American Profile
Nebraska

Nebraska Trivia & Tidbits

Looking for Nebraska trivia? Try our list Nebraska little know facts, tidbits and trivia.

—At 100, Mildred Heath may the nation’s oldest working journalist. She’s on the job full time gathering news for The Beacon-Observer in Overton (pop. 646) and began her newspaper career in 1923 on a Linotype machine.
—In 1975, Harold Davisson of Seward (pop. 6,319) filled a 20-by-8-by-6-foot concrete vault with some 5,000 relics, remembrances and reminders from his lifetime. Billed as the world’s largest time capsule, the vault will be opened in 2025.
—The discovery of gold in the Black Hills in 1874 brought prosperity and traffic to Sidney (pop. 6,282) as the city served as the railhead for equipment and supplies bound for mining camps in the Dakota Territory.
—Thousands of fourth-graders have experienced a day of school, 1888-style, at Flowerfield School in Harrisburg (pop. 75). Students visiting the pioneer log school read from McGuffey’s Readers, work on penmanship and do arithmetic on individual slate boards.
—Danny Woodhead, running back for Chadron (pop. 5,634) State College, became college football’s all-division career rushing leader last October in a game against Western New Mexico in Silver City where he surpassed the previous record of 7,353 yards.
—Little bluestem is the official state grass, designated in 1969. The native prairie grass grows in bunches in central and western Nebraska and sometimes is called “bunch grass” or “beard grass.” Little bluestem is an important native hay and forage grass.
—Completed in 1939, the Rulo Bridge across the Missouri River near Rulo (pop. 226) can be seen in the 1973 movie Paper Moon.
—Fort Robinson State Park near Crawford (pop. 1,107) served as an active military post from 1874 to 1948. The park encompasses more than 22,000 acres and is popular with horseback riders.
—The state’s smallest incorporated village is Monowi with a population of one. Elsie Eiler fills the roles of mayor and city clerk, posting legal notices in her tavern. She’s also the most generous person in town, having founded a public library with her late husband’s books.
—The state’s first ethanol-blended fuel station was the Earl Coryell Co. station in Lincoln in 1933. The station sold “corn alcohol” gasoline.
—Indian Cave State Park at Shubert (pop. 252) is famous for its prehistoric drawings of wildlife and nature carved into the cave’s soft sandstone walls.
—An earthen lodge like those used 1,000 years ago by groups of American Indians that archaeologists call the Upper Republican Culture has been reconstructed at the Dancing Leaf Cultural Learning Center in Wellfleet (pop. 76).
—The state’s oldest surviving high school building is the former Valentine (pop. 2,820) High School.

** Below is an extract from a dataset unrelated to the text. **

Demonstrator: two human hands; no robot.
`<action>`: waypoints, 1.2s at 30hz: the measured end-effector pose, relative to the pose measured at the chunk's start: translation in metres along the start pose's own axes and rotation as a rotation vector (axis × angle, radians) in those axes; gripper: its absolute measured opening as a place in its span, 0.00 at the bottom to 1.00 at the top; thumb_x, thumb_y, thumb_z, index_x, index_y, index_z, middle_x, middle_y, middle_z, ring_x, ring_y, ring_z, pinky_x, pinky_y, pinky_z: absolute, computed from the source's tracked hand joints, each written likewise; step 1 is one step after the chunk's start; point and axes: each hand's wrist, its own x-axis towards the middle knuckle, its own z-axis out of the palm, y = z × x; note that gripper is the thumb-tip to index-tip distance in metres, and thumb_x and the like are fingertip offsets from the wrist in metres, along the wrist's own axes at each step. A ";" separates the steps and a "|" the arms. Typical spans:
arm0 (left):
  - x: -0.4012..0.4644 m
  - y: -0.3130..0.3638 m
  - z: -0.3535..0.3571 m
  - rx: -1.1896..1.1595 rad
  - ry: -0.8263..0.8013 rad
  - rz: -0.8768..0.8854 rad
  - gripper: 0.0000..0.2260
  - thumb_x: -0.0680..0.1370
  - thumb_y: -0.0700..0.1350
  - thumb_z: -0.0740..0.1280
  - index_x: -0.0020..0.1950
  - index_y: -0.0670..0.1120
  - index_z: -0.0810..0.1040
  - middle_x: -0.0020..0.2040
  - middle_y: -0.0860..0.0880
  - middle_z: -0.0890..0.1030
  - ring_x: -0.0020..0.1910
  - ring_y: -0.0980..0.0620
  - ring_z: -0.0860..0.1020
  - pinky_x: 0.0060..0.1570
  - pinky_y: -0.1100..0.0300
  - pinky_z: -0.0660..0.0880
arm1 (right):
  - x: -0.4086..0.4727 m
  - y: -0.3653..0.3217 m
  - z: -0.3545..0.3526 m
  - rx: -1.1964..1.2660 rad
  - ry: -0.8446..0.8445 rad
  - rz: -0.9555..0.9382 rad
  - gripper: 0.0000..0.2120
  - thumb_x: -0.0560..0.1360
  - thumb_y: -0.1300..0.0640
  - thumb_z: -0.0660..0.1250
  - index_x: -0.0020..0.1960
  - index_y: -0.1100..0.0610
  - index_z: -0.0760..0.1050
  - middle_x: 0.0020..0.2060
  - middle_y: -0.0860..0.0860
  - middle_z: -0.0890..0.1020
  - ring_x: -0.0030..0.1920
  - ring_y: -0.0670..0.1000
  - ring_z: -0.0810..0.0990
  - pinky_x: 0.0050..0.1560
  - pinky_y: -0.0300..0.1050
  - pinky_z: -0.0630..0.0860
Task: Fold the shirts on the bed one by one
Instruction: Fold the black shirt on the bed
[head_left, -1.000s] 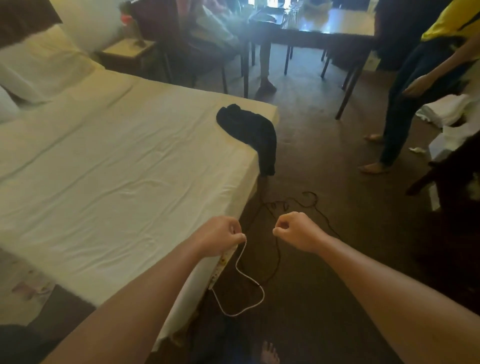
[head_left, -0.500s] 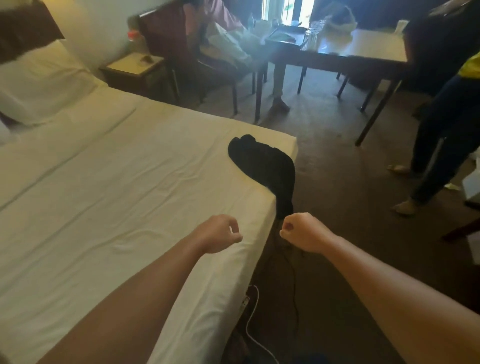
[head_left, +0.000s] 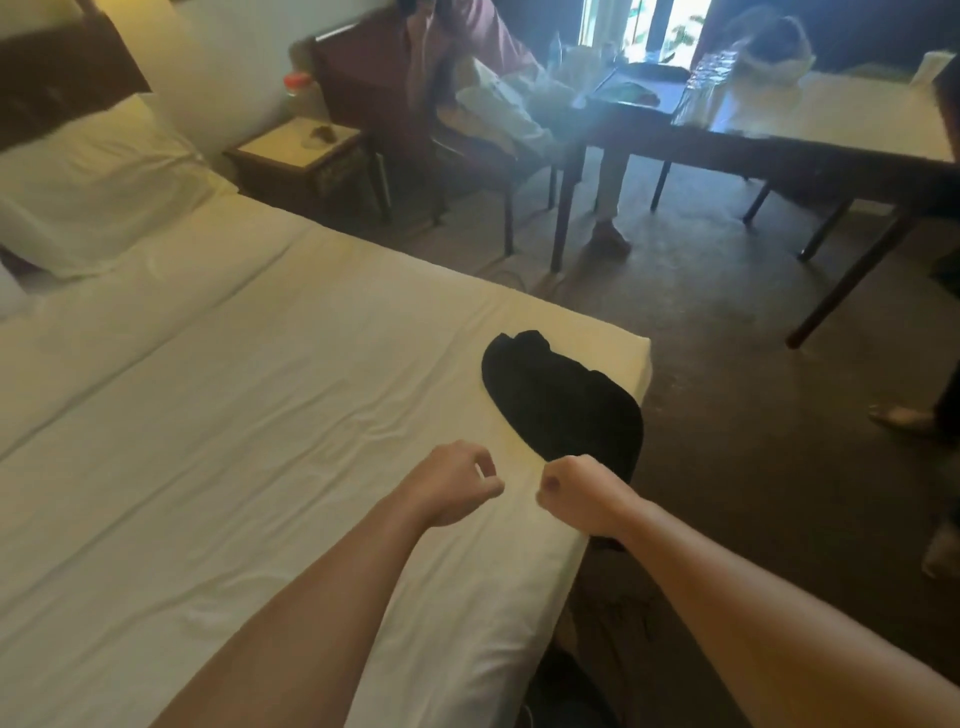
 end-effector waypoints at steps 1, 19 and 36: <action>0.024 0.000 -0.005 -0.008 0.004 -0.025 0.11 0.78 0.53 0.69 0.55 0.48 0.83 0.57 0.46 0.83 0.53 0.47 0.81 0.57 0.47 0.79 | 0.026 0.007 -0.008 0.004 -0.006 -0.010 0.07 0.80 0.51 0.66 0.51 0.52 0.81 0.43 0.47 0.81 0.44 0.48 0.82 0.51 0.47 0.82; 0.334 -0.062 -0.022 -0.247 -0.059 -0.286 0.10 0.78 0.53 0.69 0.53 0.48 0.83 0.50 0.49 0.83 0.50 0.49 0.81 0.54 0.52 0.79 | 0.390 0.093 -0.035 -0.039 -0.105 0.134 0.23 0.81 0.53 0.63 0.75 0.53 0.65 0.64 0.53 0.76 0.57 0.53 0.77 0.50 0.47 0.78; 0.316 -0.097 0.006 -0.312 -0.046 -0.398 0.08 0.78 0.53 0.68 0.51 0.50 0.82 0.48 0.50 0.82 0.46 0.50 0.81 0.50 0.53 0.79 | 0.407 0.099 -0.023 -0.210 -0.272 0.217 0.08 0.73 0.51 0.66 0.46 0.55 0.74 0.42 0.53 0.78 0.42 0.54 0.79 0.45 0.49 0.78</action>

Today, the 1897 school houses the Centennial Hall museum, with exhibits in all 12 rooms.
—More than 600 acres of native grassland at the Willa Cather Memorial Prairie near Red Cloud (pop. 1,131) offer a glimpse of the land that inspired the settings and characters for the Pulitzer Prize-winning author, who grew up in Red Cloud.
—Found in the Sandhills, the endangered blowout penstemon grows only in blowouts—depressions created by wind erosion. The plant is a milky-blue or lavender perennial.
—Incorporated in 1886, Strang (pop. 32) is named for a windmill salesman, A.L. Strang, who offered the community, formerly known as Media and Bixby, a free windmill if they would name the town after him.
—One of the famous 25 Big Boy steam engines—Number 4023—built by Union Pacific from 1941 to 1944 is permanently parked at Kenefick Park in Lauritzen Gardens in Omaha. The massive 132-foot-long locomotives weighed 1.2 million pounds and were built to pull a 3,600-ton train. Because of their length, the frames of the Big Boys were “hinged,” or articulated, allowing them to negotiate curves.
—O’Neill (pop. 3,733) was proclaimed the state’s official “Irish Capital” in 1969. The town is named after Gen. John O’Neill, who led groups of Irish settlers to the area in the 1870s.
—After a farmer bought a tractor that didn’t live up to its advertised claim, the Nebraska Tractor Test Law was passed in 1919. The University of Nebraska at Lincoln established a test laboratory to ensure that farmers got a fair deal when buying any model of tractor sold in the state. Today, visitors to the Lester F. Larsen Tractor Test and Power Museum at the university can see vintage tractors and other farming tools on display.
—When co-workers asked Joleen Richwine to teach them to crochet, she organized the Creighton University Crochet and Knit Group on the Omaha campus. Since 2000, the group has stitched and donated some 1,800 hats, gloves, scarves, lap robes and afghans to people in need.